When you are overwhelmed by all those opportunities.
By definition, true entrepreneurs are struggling with commitment.
… taking on new challenges.
… being innovative.
… novelty and creation.
We love the process of coming up with new ideas. We love the challenge of solving complex problems. We love learning new things by experiencing a variety of different situations.
This makes us see every new opportunity with shiny eyes.
Whenever a new opportunity comes up to tackle a difficult problem, we have the tendency to take on this challenge right away.
But here is the other side of this coin.
All this makes it difficult for us to commit to something. We struggle with sticking with one problem to solve and simply work it through to the end.
Or, to stick with one business plan and to actually keep working on that for years at a time.
No meaningful work can ever get done by jumping from one opportunity to the other all the time.
The most meaningful problems to solve in the world, naturally also require long-term commitment to them. They require us to put all our heart into them and focus on them alone with undivided attention.
Paradoxically, this has the effect that the people who are naturally highly innovative and creative problem solvers, are also often the people mostly unsuited for entrepreneurial work.
They keep jumping around aimlessly from one opportunity to the other.
They keep tackling new problems, while old problems remain unsolved.
They keep taking on new projects, without ever shipping previous one’s.
In the end, many entrepreneurial types never truly get anything done. They never actually finish what they have started. They never actually build anything meaningful.
The projects they are working on exist only in their heads, not in their materialized form.
An uncommitted entrepreneur is nothing but a dreamer
Here’s the main difference between a true entrepreneur, and an entrepreneurial type of person:
The entrepreneur commits to a project and ships it, the entrepreneurial type takes on one thousand projects and ships none of them.
In other words, it is commitment which makes the real difference between success and failure.
The person who succeeds is going to have to choose one worthwhile project to work on among the thousands of viable options, and then commit to working on that project until it is done.
Innovation doesn’t happen in finding and solving unique problems, it happens while coming up with new solutions within the constraints of a particular problem.
In other words, an entrepreneur has to make a final choice in terms of what problem he or she is working on as early as possible, and then find ways of coming up with new solutions within the constraints of that problem.
The biggest problem of entrepreneurs is not finding the right idea.
The biggest problem is that many entrepreneurs stop working on a totally viable idea, simply because they think that they have just come up with a “better” one that has more potential on the market.
They simply don’t have the commitment to choose one thing to work on, and then to stick with that one thing for the years that it takes to make it work.
The main barrier to commitment is our own fear
We are afraid that we…
… chose the wrong project.
… are unable to build it.
… are unable to make it profitable.
… are unable to compete in this market.
All of these fears are completely baseless. As long as we are selecting a real problem faced by real people, there is a viable business which can be built around this problem.

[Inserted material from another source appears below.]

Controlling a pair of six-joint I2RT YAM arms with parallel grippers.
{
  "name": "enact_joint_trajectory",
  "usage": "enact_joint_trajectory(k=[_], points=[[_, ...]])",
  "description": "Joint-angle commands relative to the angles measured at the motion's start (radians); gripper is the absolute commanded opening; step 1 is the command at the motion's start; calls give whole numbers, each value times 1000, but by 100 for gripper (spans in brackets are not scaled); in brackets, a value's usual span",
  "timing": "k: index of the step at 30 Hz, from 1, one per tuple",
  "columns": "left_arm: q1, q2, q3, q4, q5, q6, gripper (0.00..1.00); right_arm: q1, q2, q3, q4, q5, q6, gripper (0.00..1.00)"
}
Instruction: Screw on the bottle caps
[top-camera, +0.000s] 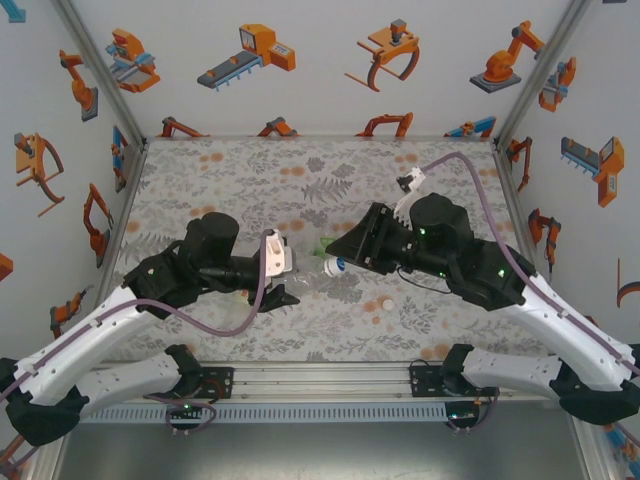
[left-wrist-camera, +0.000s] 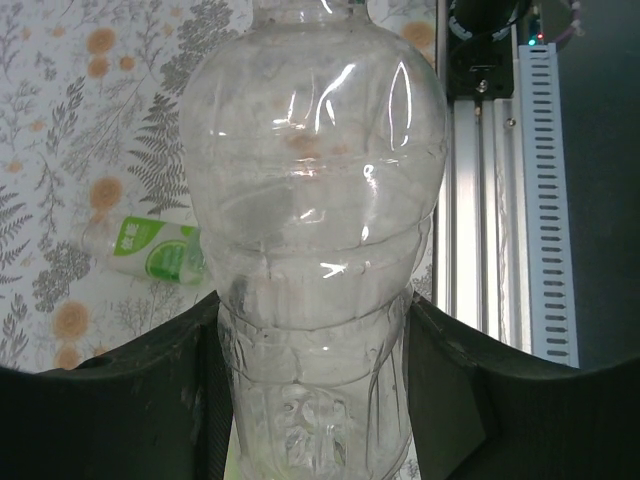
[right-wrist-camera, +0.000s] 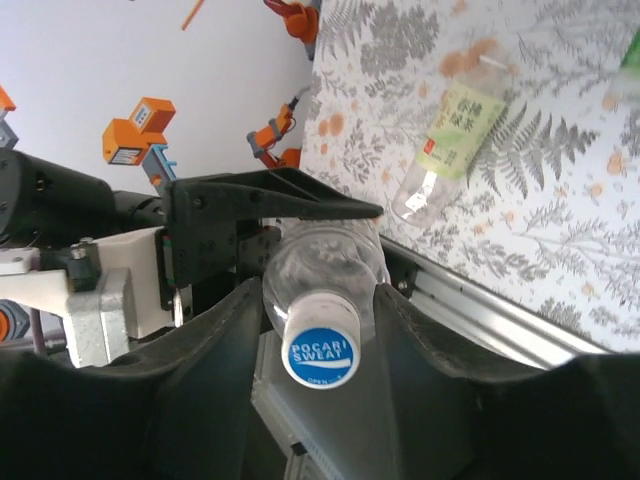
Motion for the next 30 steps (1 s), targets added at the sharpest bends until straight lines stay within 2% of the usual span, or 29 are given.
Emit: enact_joint_trajectory(k=[1, 5, 9, 12, 20, 30], points=[[-7, -1, 28, 32, 54, 6, 0, 0, -18, 29, 68, -9, -178, 56], [-10, -2, 28, 32, 59, 4, 0, -1, -24, 52, 57, -75, -356, 65], [-13, 1, 33, 32, 61, 2, 0, -2, -47, 56, 31, -123, -549, 65], [-15, 16, 36, 39, 91, 9, 0, 0, -72, 52, 14, -155, -620, 63], [-41, 54, 56, 42, 94, -17, 0, 0, -129, -3, 41, -180, -678, 62], [-72, 61, 79, 42, 79, -27, 0, 0, -150, -32, 47, -208, -652, 58]])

And, there is going to be your own potential niche within that market.
What we should really be afraid about is that we keep jumping from one project to another for the next 10 years, finally realizing that in all this time, we haven’t managed to build anything substantial.
With true commitment to solving a particular problem and a willingness to put all our energy into its solution, eventually we will build a product that matters.
I mean, I get it.
If I didn’t know that I would die out of poverty otherwise, I would keep tinkering around with different abstract ideas all my life. I love spending my time brainstorming, coming up with new ideas, and tackling new problems.
But this behavior never got me anywhere.
It was only that I really committed to one single thing and nothing else, that I started seeing real results.
Whereas previously I had been involved in different start-up projects, different businesses, and different writing projects, I now started to focus on nothing but my writing business alone.
You can’t believe what difference this has made in my life.
Within four months, I have created more tangible results in this way, than I achieved in the past five years of my professional life.
Some final words:
An entrepreneurial mind-set is the precondition for success in business, but it is true commitment to one single project/problem/business plan which drives real results.
Here’s what Steve Jobs had to say about this topic:
“People think focus means saying yes to the things you’ve got to focus on. But that’s not what it means at all. It means saying no to the hundred other good ideas that there are. You have to pick carefully. I’m actually as proud of the things we haven’t done as the things we have done. Innovation is saying no to 1,000 things”
In other words, you’ve got to choose one single thing to work on. And then you’ve got to say no to every other opportunity that is coming your way.
All these other opportunities are only distractions, and nothing else.
So the question that you now have to ask yourself is clear:
“What is the one single project that you are willing to commit to for a long period of time? The project which you are going to make succeed no matter what?”
You have to be willing to sacrifice all other professional opportunities for that project. Otherwise, it is simply not a project worth pursuing.